Dabei ist der Bedarf an Wohnraum groß – vor allem auch, weil junge Familien in der Stadt gehalten werden sollen. Allein die Ausweisung des größten Emder Baugebiets Conrebbersweg-West (800 Wohneinheiten geplant) ist ein Beleg dafür. Das gilt auch für die Pläne auf dem ehemaligen Ültje-Gelände. Dort sollen rund 200 Wohnungen entstehen, davon nach Möglichkeit jeweils zehn Prozent barrierearm und bezahlbar. Die beteiligten Investoren (Gewoba, Selbsthilfe und Beamtenbau) ließen unlängst durchblicken, dass die Sache mit dem sozialen Wohnraum derzeit wenig realistisch ist.
Viel Höherpreisiges
Kritisch beäugt wurde mehrfach, dass in Emden in der jüngeren Vergangenheit vor allem höherpreisige Wohnungen entstanden sind. Im März 2021 meldete sich der damalige Leiter des Tagesaufenthalts der reformierten Kirche, Florian Müller-Goldenstedt, zu Wort. Sein Fazit: „Der Wohnungsmarkt hält für Gutverdienende ein breites Angebot vor und schließt Menschen mit geringem Einkommen aus.“
In diese Kerbe schlägt auch die Gewerkschaft: „Die Wohnungen müssen zur Lohntüte der Menschen passen. Es kommt darauf an, vor allem bezahlbare Wohnungen und Sozialwohnungen zu bauen“, wird die Vorsitzende der IG BAU Nordwest/Niedersachsen, Gabriele Knue, in einer Mitteilung zitiert. Doch die Rahmenbedingungen stimmen wenig optimistisch: hohe Baukosten, hohe Zinsen und letztlich auch hohe Hürden beim Bauen aufgrund staatlicher Auflagen und Vorschriften. Knue: „Das ist ein toxischer Mix für den Wohnungsbau.“ Die Preise für Neubauten seien „aus den Fugen geraten“, und die Mieten kletterten in die Höhe.
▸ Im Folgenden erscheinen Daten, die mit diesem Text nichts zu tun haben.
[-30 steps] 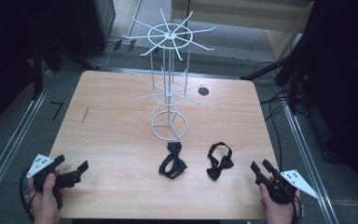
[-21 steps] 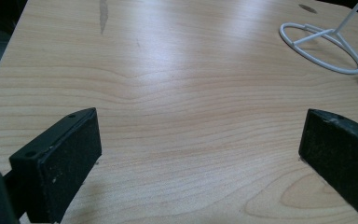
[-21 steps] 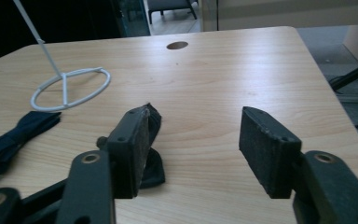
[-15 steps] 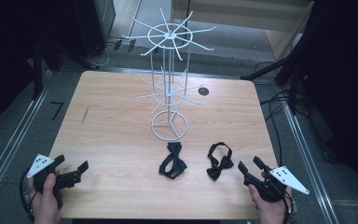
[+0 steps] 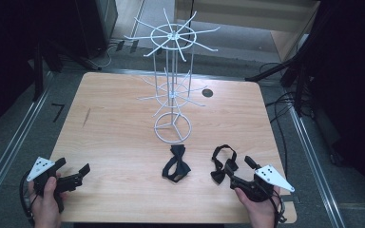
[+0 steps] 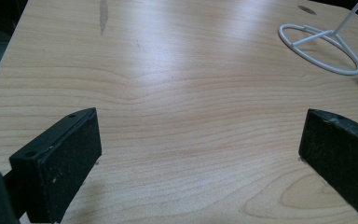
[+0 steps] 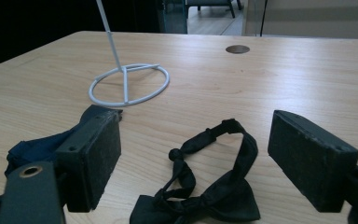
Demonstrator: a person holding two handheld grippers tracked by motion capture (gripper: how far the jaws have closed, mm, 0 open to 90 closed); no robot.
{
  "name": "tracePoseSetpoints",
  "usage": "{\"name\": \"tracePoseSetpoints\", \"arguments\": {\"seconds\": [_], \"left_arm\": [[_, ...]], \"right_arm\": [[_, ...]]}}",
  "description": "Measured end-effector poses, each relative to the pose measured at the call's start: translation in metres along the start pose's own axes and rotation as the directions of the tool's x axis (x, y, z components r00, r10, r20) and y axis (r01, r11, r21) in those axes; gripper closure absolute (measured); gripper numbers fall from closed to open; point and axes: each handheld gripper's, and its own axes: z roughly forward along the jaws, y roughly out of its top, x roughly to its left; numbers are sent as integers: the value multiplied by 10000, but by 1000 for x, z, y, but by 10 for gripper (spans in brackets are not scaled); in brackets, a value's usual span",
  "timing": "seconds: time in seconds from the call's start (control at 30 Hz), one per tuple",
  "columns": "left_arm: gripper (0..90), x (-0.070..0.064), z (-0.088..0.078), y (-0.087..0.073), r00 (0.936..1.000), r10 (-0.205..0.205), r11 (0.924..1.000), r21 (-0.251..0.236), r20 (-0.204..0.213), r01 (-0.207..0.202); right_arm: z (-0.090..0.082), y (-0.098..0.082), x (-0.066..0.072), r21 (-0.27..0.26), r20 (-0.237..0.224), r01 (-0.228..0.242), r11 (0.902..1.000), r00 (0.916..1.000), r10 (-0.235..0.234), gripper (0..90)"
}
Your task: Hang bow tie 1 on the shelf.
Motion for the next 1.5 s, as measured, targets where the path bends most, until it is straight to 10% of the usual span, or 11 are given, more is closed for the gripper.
{"name": "tracePoseSetpoints", "arguments": {"seconds": [1.5], "left_arm": [[0,1,-1,0,10000,-85,9999,-54,48,85]], "right_arm": [[51,10,84,803,-151,466,9957,9989,-455,323]]}}
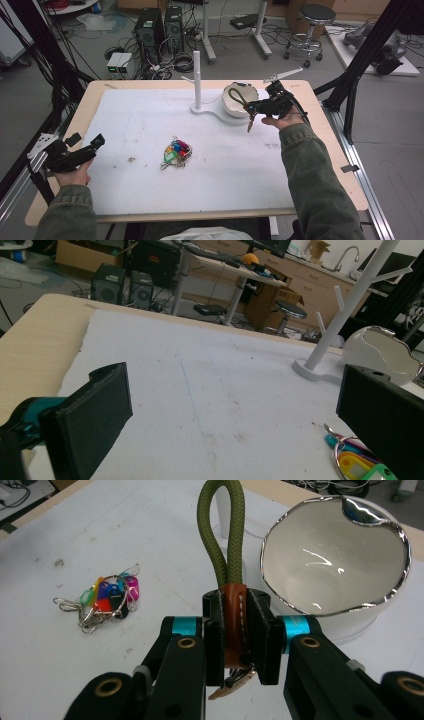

Dies hatte auch jüngst der Geschäftsführer der städtischen Wohnungsbaugesellschaft Gewoba, Olaf Neumann, ausgeführt. Die Stadt Emden hat inzwischen auf die verschärften Bedingungen auf dem Bausektor reagiert und die Bauvorgaben in Conrebbersweg-West gelockert.
„Massives Aufstocken“
Womöglich ist dies ein Instrument, um vor Ort die gebremste Bauwilligkeit wieder etwas anzukurbeln. Das allein reicht – landes- und bundesweit – aus der Sicht der IG BAU bei weitem nicht. Sie erwartet von den regionalen Bundestagsabgeordneten, dass sie sich für ein „massives Aufstocken der Fördergelder“ stark machen. Das Land Niedersachsen sei in diesem Punkt ebenfalls gefordert. Knue verweist auf zwei von der Gewerkschaft in Auftrag gegebene Wohnungsbaustudien (vom Pestel-Institut/Hannover und vom Bauforschungsinstitut ARGE/Kiel). Knue folgert aus diesen Studien: „Für mehr Sozialwohnungen und für mehr bezahlbare Wohnungen muss der Staat – müssen Bund und Länder – bis 2025 mindestens 72 Milliarden Euro in die Hand nehmen.“ Dabei geht es um 50 Milliarden Soforthilfe, um jährlich 100.000 Sozialwohnungen zu schaffen, und um 22 Milliarden, damit 60.000 bezahlbare Wohnungen gebaut werden können. Außerdem steht ein „Durchforsten von Gesetzen, Verordnungen und Normen“, auf der Wunschliste der Gewerkschaft, um in diesem und „nicht irgendwann im nächsten Jahr“ zu einem „schlankeren Baugesetzbuch“ zu kommen.